Despite repeated publication of the Indexes and a large bureaucracy of censors, the activities of the Inquisition did not impede the flowering of Spanish literature's "Siglo de Oro", although almost all of its major authors crossed paths with the Holy Office at one point or another. Among the Spanish authors included in the Index are: Bartolomé Torres Naharro, Juan del Enzina, Jorge de Montemayor, Juan de Valdés and Lope de Vega, as well as the anonymous Lazarillo de Tormes and the Cancionero General by Hernando del Castillo. La Celestina, which was not included in the Indexes of the 16th century, was expurgated in 1632 and prohibited in its entirety in 1790. Among the non-Spanish authors prohibited were Ovid, Dante, Rabelais, Ariosto, Machiavelli, Erasmus, Jean Bodin, Valentine Naibod and Thomas More (known in Spain as Tomás Moro). One of the most outstanding and best-known cases in which the Inquisition directly confronted literary activity is that of Fray Luis de León, noted humanist and religious writer of converso origin, who was imprisoned for four years (from 1572 to 1576) for having translated the Song of Songs directly from Hebrew.

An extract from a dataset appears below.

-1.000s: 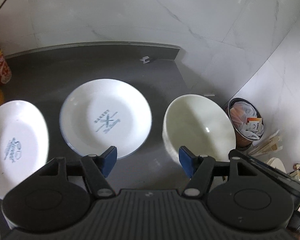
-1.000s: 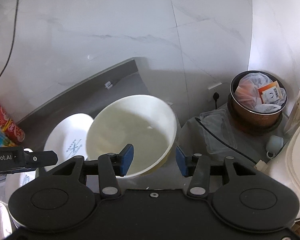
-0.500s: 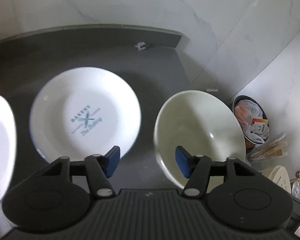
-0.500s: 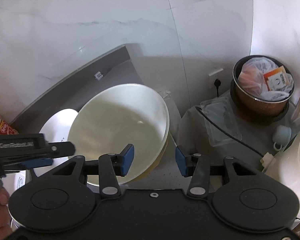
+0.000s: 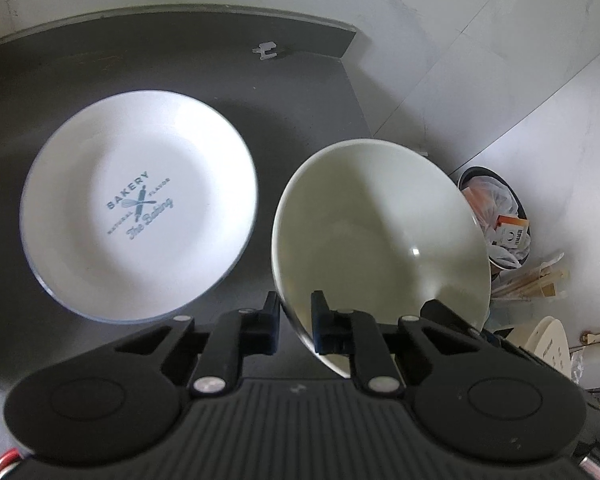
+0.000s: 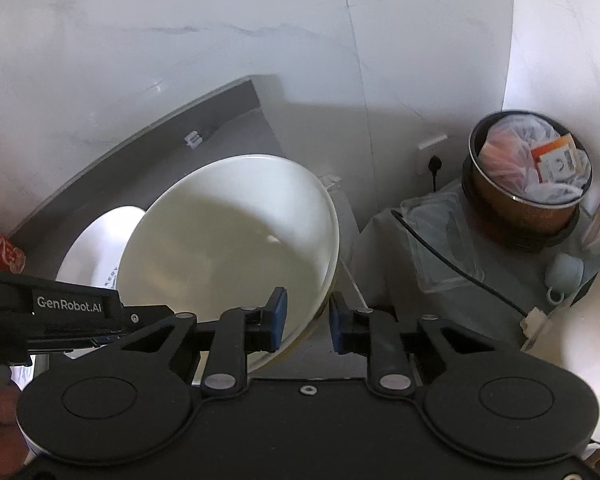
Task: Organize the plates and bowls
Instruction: 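Grip the small patterned cream bowl rim with both grippers and lift it, then carry the small bowl with both grippers and lower it into the large cream bowl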
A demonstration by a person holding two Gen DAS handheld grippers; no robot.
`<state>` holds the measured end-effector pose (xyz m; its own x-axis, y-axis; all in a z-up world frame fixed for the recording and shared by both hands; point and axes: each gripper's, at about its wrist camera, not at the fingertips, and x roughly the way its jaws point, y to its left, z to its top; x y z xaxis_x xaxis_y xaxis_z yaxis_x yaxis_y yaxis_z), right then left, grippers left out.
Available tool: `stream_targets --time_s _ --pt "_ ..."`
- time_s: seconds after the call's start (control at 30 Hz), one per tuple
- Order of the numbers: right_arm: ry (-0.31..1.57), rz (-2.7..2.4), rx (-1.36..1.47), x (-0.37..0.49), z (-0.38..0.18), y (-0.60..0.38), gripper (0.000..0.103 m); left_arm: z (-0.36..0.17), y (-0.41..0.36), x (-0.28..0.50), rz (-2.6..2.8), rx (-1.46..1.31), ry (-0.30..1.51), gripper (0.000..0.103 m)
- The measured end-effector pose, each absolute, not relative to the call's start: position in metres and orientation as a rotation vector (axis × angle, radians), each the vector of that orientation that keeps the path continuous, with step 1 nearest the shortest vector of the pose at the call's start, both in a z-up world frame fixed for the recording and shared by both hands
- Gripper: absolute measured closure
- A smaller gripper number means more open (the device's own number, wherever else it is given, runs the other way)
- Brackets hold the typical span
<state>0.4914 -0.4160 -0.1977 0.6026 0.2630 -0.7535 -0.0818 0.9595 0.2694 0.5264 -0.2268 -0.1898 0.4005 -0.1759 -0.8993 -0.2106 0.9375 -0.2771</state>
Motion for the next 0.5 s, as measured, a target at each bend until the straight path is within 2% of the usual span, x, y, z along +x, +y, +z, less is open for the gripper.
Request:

Some scholars indicate that one of the main effects of the inquisition was to end free thought and scientific thought in Spain. As one contemporary Spaniard in exile put it: "Our country is a land of ... barbarism; down there one cannot produce any culture without being suspected of heresy, error and Judaism. Thus silence was imposed on the learned." For the next few centuries, while the rest of Europe was slowly awakened by the influence of the Enlightenment, Spain stagnated.[56] However, this conclusion is contested. The censorship of books was actually very ineffective, and prohibited books circulated in Spain without significant problems. The Spanish Inquisition never persecuted scientists, and relatively few scientific books were placed on the Index. On the other hand, Spain was a state with more political freedom than in other absolute monarchies in the 16th to 18th centuries. The backwardness of Spain in economy and science may not be attributable to the Inquisition.[57]

Suppression of other heresies
Witchcraft

The category "superstitions" includes trials related to witchcraft. The witch-hunt in Spain had much less intensity than in other European countries (particularly France, Scotland, and Germany). One remarkable case was that of Logroño, in which the witches of Zugarramurdi in Navarre were persecuted. During the auto-da-fé that took place in Logroño on November 7 and November 8, 1610, 6 people were burned and another 5 burned in effigy.[58] The role of the inquisition in cases of witchcraft was much more restricted than is commonly believed. Well after the foundation of the inquisition, jurisdiction over sorcery and witchcraft remained in secular hands.[59] In general the Inquisition maintained a skeptical attitude towards cases of witchcraft, considering it as a mere superstition without any basis. Alonso de Salazar Frías, who, after the trials of Logroño took the Edict of Faith to various parts of Navarre, noted in his report to the Suprema that, "There were neither witches nor bewitched in a village until they were talked and written about".[60]